Arbitrary data storage is a solved problem; Bitcoin does not need to be Filecoin.

Meanwhile, Core's trajectory from refusing to patch CVE-2023-50428 to actively removing OP_RETURN limits in version 30 shows the current development leadership is willing to let nodes become bloated to serve non-monetary use cases. BIP-110 resists this trajectory. It signals that the network's priority is money, the node network exists to validate money, and the protocol should be optimized for money.

BIP-110 eliminates the inscription attack vector for one year while leaving every single financial transaction on the network completely unaffected. It eliminates 41.5% of spam transactions and reclaims 36% of block space. Out of 4.7 million transactions tested, it produced zero false positives. And it preserves the option to reassess once data on legitimate Tapscript use becomes clearer.

The path to a $1 million Bitcoin is paved by the credibility of its monetary policy, the credibility of its censorship resistance, and the credibility of the decentralized validation network that enforces both.

A $1 million Bitcoin stands or falls with the node network.

What You Can Do

If you run a node, you have a say in this.

Study the BIP-110 specification. Review the simulation data published by Bitcoin Block Space Weekly. If you have the technical capability, run the numbers yourself. Then decide based on what the evidence shows, not what the loudest voices on social media tell you to think.

If you are ready to act, switching from Bitcoin Core to Bitcoin Knots is easier than most people think. If you run Umbrel, Start9, MyNode, or RaspiBlitz, Knots is a one-click install from your app marketplace, and your existing blockchain data can be transferred.
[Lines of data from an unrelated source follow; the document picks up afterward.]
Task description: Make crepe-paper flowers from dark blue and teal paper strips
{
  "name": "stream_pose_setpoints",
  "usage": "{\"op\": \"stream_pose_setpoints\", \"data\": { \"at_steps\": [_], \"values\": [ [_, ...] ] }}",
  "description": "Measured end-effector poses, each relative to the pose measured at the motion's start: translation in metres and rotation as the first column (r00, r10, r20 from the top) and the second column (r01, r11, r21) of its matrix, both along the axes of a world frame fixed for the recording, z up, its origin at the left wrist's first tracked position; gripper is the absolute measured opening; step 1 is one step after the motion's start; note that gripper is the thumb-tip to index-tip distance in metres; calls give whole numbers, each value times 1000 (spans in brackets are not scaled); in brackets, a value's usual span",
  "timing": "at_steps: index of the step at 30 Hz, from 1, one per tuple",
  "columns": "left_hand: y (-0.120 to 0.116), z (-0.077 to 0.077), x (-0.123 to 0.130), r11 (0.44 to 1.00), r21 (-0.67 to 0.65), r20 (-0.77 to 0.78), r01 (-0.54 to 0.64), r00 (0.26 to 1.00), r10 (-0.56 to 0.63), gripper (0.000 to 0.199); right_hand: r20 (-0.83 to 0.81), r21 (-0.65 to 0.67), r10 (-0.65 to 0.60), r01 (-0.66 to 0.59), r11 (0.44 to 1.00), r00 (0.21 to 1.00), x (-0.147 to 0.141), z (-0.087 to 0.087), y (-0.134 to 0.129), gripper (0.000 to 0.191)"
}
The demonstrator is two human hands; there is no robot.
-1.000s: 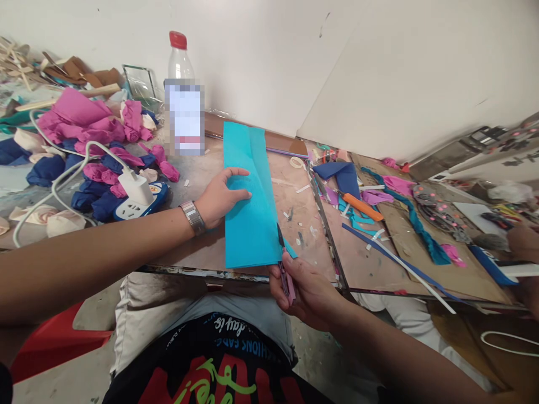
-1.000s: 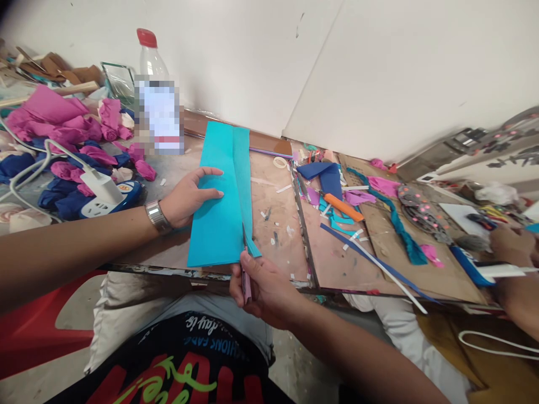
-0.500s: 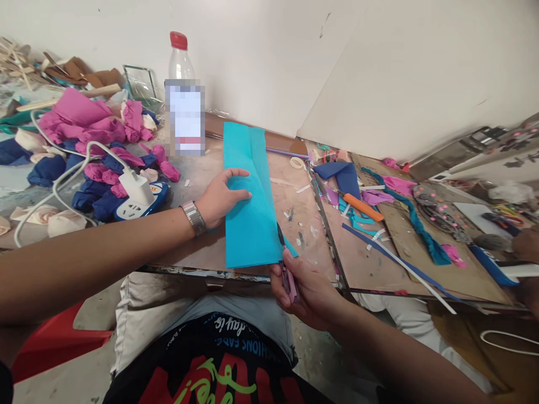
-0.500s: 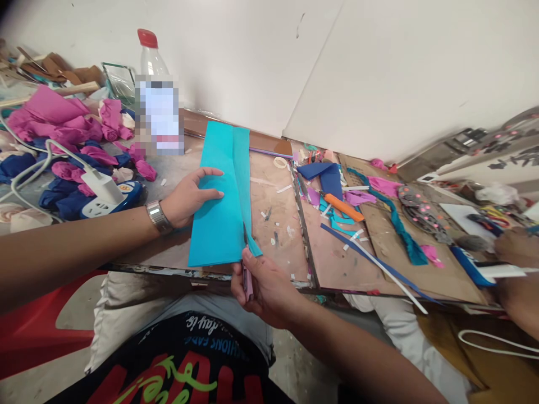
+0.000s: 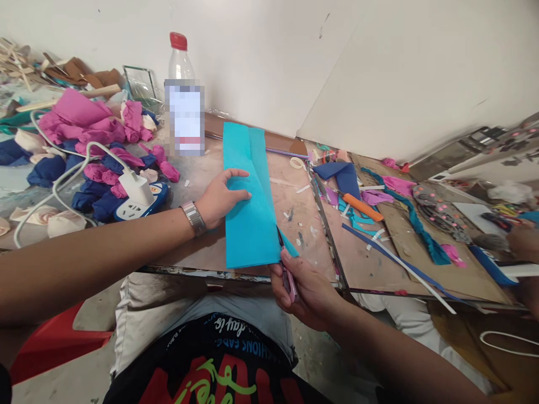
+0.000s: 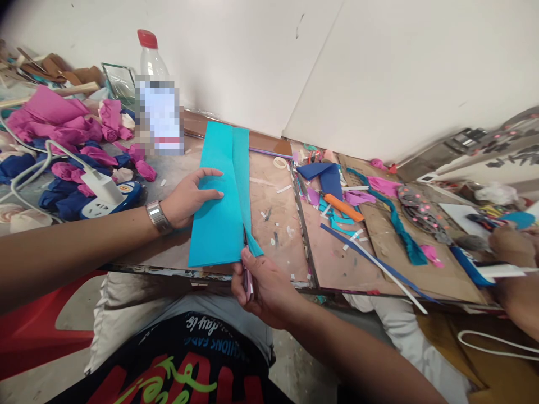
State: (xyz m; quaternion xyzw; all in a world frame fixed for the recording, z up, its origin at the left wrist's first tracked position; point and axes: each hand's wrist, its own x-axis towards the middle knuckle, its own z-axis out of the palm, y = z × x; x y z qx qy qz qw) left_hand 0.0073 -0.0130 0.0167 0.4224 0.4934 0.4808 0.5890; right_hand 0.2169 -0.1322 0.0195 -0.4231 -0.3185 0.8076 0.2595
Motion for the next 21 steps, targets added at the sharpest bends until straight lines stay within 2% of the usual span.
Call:
{"op": "stream_pose_setpoints", "data": {
  "at_steps": [7, 13, 21],
  "values": [
    [-3, 4, 2, 1000, -15, 43, 7, 999, -7, 56, 4, 27, -45, 45, 999, 999, 1, -7, 2, 58],
    [-4, 7, 2, 998, -56, 68, 5, 998, -1, 59, -16, 30, -24, 25, 999, 1000, 1, -2, 0, 56],
    [-5, 8, 3, 999, -47, 65, 10, 998, -7, 57, -46, 38, -24, 26, 999, 999, -4, 0, 1, 59]
  ]
}}
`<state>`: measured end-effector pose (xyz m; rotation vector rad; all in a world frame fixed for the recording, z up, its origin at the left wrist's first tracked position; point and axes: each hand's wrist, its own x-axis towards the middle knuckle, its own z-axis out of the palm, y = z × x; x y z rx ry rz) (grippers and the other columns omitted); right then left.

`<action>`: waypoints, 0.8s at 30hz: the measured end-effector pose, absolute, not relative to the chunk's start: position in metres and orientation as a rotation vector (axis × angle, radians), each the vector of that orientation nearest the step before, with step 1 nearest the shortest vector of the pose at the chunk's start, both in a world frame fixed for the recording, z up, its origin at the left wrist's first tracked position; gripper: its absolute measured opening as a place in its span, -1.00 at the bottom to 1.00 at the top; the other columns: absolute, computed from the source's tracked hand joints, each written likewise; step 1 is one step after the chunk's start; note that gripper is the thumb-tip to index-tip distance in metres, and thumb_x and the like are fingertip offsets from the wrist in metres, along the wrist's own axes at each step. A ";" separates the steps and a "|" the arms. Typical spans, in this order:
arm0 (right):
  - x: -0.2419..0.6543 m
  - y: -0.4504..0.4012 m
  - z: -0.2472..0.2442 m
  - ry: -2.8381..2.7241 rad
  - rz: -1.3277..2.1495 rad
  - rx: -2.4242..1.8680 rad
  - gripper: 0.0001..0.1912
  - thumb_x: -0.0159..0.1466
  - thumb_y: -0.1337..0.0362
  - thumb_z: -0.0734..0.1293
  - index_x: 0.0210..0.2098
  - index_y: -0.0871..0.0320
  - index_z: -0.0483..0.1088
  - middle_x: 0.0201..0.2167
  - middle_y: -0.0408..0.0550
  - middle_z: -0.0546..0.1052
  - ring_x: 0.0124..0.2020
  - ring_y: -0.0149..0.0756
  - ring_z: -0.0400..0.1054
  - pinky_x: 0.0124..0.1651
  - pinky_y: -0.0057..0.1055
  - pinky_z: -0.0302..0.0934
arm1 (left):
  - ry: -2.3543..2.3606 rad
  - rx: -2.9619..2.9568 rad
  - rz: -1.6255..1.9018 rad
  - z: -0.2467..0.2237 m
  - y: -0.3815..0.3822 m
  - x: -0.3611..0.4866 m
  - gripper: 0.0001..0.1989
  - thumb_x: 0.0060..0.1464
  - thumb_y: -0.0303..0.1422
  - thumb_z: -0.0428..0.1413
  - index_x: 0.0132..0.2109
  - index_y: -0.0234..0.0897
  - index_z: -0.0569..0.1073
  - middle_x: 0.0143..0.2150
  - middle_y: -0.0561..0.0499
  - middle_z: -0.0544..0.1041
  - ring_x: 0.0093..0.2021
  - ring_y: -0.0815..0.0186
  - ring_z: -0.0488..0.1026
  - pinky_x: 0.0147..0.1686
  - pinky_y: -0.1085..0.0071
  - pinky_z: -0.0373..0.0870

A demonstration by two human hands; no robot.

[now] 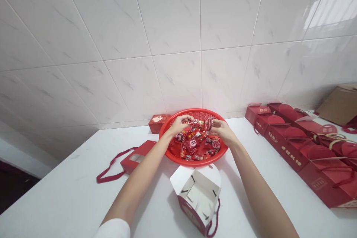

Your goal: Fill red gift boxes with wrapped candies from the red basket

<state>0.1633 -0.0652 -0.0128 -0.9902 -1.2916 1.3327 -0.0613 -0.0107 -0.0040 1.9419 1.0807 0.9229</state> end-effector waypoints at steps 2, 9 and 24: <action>0.164 -0.066 -0.011 -1.268 1.366 -0.974 -0.73 -0.14 0.32 0.39 -0.38 0.15 0.47 -0.35 -0.09 0.57 -0.30 -0.25 0.46 -0.21 -0.34 0.37 | 1.124 1.965 0.951 -0.006 -0.009 -0.061 -0.77 -0.04 -0.51 0.11 -0.18 -0.32 0.53 -0.04 -0.09 0.58 0.09 0.19 0.45 0.18 0.27 0.32; 0.163 -0.067 -0.010 -1.196 1.371 -0.941 -0.68 -0.08 0.19 0.51 -0.32 0.14 0.49 -0.26 -0.08 0.59 -0.22 -0.23 0.48 -0.21 -0.36 0.37 | 1.236 2.055 0.717 -0.004 -0.013 -0.064 -0.60 -0.09 -0.57 0.03 -0.15 -0.24 0.64 0.11 -0.07 0.55 0.24 0.12 0.36 0.25 0.21 0.26; 0.161 -0.068 -0.010 -1.225 1.317 -0.985 -0.65 -0.06 0.13 0.51 -0.35 0.14 0.41 -0.36 -0.11 0.55 -0.27 -0.24 0.45 -0.29 -0.38 0.30 | 1.339 2.129 -0.091 -0.012 -0.012 -0.064 -0.72 -0.17 -0.28 0.31 -0.23 -0.22 0.65 -0.19 -0.02 0.65 -0.12 0.15 0.53 -0.16 0.41 0.38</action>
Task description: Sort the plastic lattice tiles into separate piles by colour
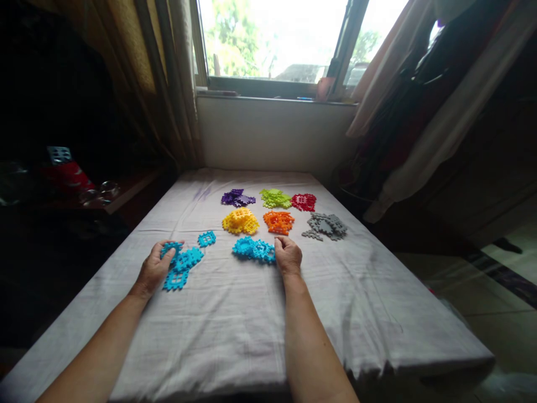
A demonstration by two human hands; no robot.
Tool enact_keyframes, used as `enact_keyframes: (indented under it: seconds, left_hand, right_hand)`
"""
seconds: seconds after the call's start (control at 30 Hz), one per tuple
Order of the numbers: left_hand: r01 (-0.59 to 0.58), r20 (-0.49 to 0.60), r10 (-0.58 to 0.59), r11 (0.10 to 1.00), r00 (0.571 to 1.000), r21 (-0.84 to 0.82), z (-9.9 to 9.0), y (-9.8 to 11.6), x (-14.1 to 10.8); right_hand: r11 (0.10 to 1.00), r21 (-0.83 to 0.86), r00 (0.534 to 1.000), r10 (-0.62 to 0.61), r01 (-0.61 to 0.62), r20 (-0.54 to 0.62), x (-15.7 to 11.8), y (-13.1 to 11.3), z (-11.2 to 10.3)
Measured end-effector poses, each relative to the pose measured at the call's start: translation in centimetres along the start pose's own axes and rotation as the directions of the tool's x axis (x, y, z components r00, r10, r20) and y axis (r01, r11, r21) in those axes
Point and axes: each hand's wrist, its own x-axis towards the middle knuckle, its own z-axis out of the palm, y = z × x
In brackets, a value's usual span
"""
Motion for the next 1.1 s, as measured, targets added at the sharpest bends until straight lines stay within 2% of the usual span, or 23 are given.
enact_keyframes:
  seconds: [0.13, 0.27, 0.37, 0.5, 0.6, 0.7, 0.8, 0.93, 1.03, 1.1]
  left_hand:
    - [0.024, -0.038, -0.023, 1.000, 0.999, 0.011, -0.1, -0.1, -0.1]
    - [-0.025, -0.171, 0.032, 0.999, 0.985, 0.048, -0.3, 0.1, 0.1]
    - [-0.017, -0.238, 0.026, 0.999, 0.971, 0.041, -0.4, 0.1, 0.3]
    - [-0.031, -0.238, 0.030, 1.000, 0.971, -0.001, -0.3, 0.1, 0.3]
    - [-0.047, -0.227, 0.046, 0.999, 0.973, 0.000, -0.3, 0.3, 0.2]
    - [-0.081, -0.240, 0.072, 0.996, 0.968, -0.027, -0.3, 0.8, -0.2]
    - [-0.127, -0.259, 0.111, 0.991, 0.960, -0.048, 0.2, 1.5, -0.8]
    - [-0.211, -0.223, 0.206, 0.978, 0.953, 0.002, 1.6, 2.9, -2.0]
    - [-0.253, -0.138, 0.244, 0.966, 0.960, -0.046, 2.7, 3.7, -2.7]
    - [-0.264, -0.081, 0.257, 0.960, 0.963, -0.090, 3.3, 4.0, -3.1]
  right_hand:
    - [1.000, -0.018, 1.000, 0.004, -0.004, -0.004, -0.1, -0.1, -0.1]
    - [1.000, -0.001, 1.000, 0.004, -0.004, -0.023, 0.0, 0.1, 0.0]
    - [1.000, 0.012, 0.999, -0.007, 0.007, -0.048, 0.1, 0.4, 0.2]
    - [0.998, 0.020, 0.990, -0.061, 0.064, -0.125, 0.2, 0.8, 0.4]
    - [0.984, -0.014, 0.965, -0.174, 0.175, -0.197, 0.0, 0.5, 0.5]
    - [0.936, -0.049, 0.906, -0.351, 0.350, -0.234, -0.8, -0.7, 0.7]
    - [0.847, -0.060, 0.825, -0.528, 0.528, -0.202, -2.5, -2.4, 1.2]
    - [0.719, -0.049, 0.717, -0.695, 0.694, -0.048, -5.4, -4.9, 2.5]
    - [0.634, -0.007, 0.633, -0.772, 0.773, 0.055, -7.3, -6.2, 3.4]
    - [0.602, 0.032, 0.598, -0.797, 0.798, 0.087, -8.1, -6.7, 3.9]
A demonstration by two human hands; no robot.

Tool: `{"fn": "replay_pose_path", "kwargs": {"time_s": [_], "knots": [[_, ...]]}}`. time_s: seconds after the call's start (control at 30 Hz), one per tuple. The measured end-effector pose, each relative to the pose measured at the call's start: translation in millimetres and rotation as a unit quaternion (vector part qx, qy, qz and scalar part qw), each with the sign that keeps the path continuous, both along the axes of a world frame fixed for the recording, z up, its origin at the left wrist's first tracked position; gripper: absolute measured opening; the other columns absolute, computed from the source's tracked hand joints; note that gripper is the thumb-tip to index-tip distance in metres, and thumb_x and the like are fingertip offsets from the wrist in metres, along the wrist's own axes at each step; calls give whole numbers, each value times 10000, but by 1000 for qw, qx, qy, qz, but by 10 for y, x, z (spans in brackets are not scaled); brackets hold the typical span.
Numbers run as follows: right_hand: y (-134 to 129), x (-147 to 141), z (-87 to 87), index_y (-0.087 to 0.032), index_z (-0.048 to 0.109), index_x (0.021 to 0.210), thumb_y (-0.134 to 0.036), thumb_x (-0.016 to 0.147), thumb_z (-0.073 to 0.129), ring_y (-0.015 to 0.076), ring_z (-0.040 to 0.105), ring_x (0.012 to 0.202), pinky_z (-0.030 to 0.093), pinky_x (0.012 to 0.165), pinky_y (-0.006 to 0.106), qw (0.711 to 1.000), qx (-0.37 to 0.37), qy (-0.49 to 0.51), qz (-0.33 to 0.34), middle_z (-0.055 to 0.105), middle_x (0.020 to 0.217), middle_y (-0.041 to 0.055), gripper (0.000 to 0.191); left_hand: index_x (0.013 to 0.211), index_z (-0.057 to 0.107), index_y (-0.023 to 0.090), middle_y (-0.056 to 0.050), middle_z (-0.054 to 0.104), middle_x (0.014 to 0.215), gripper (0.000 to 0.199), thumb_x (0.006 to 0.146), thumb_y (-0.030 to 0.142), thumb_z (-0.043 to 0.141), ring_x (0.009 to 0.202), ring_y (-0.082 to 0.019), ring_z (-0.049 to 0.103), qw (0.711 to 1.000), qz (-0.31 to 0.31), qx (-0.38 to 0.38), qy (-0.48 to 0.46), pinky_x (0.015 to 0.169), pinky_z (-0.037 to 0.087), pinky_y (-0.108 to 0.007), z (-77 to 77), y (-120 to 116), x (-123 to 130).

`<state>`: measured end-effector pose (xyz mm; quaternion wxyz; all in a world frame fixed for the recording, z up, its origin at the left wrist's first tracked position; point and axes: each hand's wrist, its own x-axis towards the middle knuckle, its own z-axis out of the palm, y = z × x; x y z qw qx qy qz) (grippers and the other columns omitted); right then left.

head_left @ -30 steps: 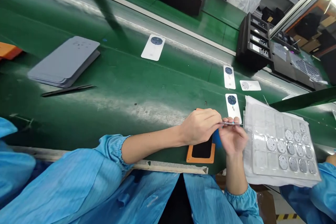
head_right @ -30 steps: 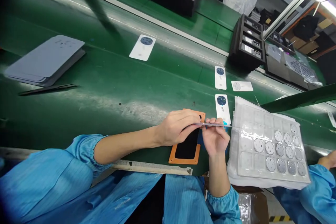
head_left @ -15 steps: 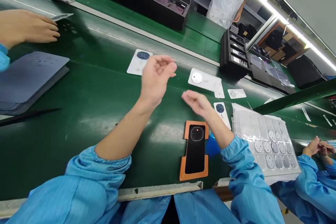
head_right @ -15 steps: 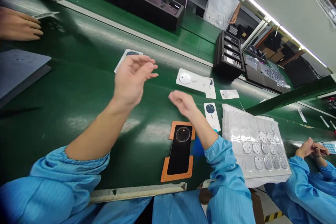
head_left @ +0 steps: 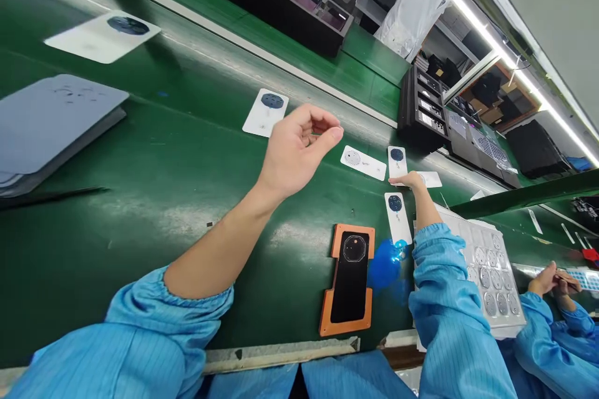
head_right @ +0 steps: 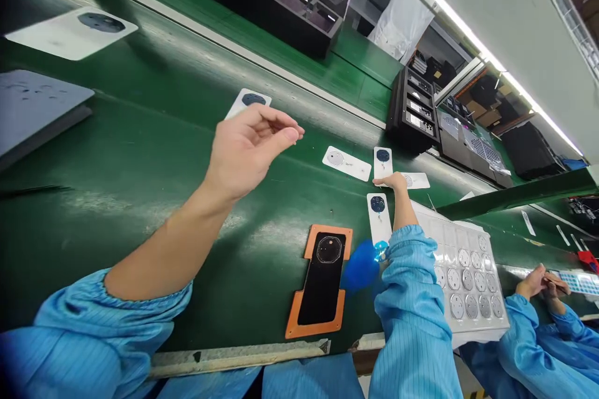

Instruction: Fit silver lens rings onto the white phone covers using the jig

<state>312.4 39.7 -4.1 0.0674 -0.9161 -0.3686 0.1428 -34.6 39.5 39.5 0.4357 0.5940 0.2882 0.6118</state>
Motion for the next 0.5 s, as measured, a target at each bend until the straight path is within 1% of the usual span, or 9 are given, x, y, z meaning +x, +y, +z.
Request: {"fn": "replay_pose_path", "kwargs": {"time_s": [0.1,0.17,0.2,0.27,0.33,0.4,0.43,0.47,0.5], "knots": [[-47,-64,190,-138,663,881,-348,712,843,320,652,1028,526,844,397,997,50,-45,48,701,980,134,325,1017,675,176,-67,732,1016,191,916,337,666,931,-213,692,990,6,33,134,853,576,-353,-34,-52,60],[-187,-162,366,-167,664,878,-331,850,707,294,622,1091,506,927,397,988,103,-75,90,681,1052,109,171,1145,663,161,-108,716,1145,258,931,303,633,1049,-258,680,967,16,104,230,939,564,-410,-72,-80,128],[-311,-236,451,-182,668,877,-316,894,651,285,605,1114,493,964,408,977,137,-90,134,672,1079,101,136,1227,639,149,-142,685,1240,323,933,281,623,1154,-296,648,949,21,149,276,998,540,-454,-100,-95,172],[-678,-438,593,-212,682,875,-281,941,588,272,590,1114,483,991,432,932,207,-119,274,669,1093,91,134,1364,569,130,-204,570,1428,461,922,250,619,1371,-378,505,906,15,228,356,1099,459,-546,-176,-143,277],[-1136,-688,689,-254,707,904,-240,977,538,251,602,1076,499,962,430,851,249,-143,440,686,1091,74,185,1385,560,146,-207,527,1485,487,906,219,606,1442,-405,426,872,-32,277,401,1127,417,-581,-276,-218,392],[-1548,-898,734,-292,725,973,-196,991,523,230,603,1112,495,982,407,798,239,-174,526,699,1126,51,224,1273,629,184,-154,651,1342,378,904,178,545,1303,-353,579,857,-126,293,404,1052,491,-505,-385,-305,495],[-1703,-939,738,-304,725,1034,-192,994,529,227,598,1149,488,1005,404,791,234,-188,534,699,1161,49,229,1182,663,204,-114,716,1209,319,909,165,504,1151,-308,669,856,-178,289,390,963,539,-437,-439,-339,536],[-1824,-913,733,-306,717,1103,-206,996,542,230,590,1185,481,1029,409,797,233,-197,521,694,1199,55,229,1107,680,220,-75,747,1100,276,921,178,482,1002,-267,713,860,-218,273,371,862,559,-373,-487,-362,570],[-1921,-810,724,-298,701,1173,-233,996,556,239,584,1212,477,1048,422,816,237,-203,487,687,1233,69,238,1028,692,232,-44,759,1002,224,935,221,488,877,-239,722,873,-234,252,345,760,553,-325,-529,-371,594]]}}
If you run Core on desktop or bare-metal Linux, the migration is similarly straightforward. Either way, you can be running Knots and enforcing BIP-110 in minutes.

Every node that switches to Knots is a vote for Bitcoin's future as money, and every vote matters.

The data is clear, the trade-offs are honest, and the window is one year. The cost of inaction is gigabytes of permanent data bloat added to every node on the network, daily.

Bitcoin is money, and BIP-110 keeps it that way.

Bitcoin will not survive as a non-monetary arbitrary data relay and storage.

If you believe this, then you are running a sovereign, censorship-resistant node to use Bitcoin as money, permissionlessly.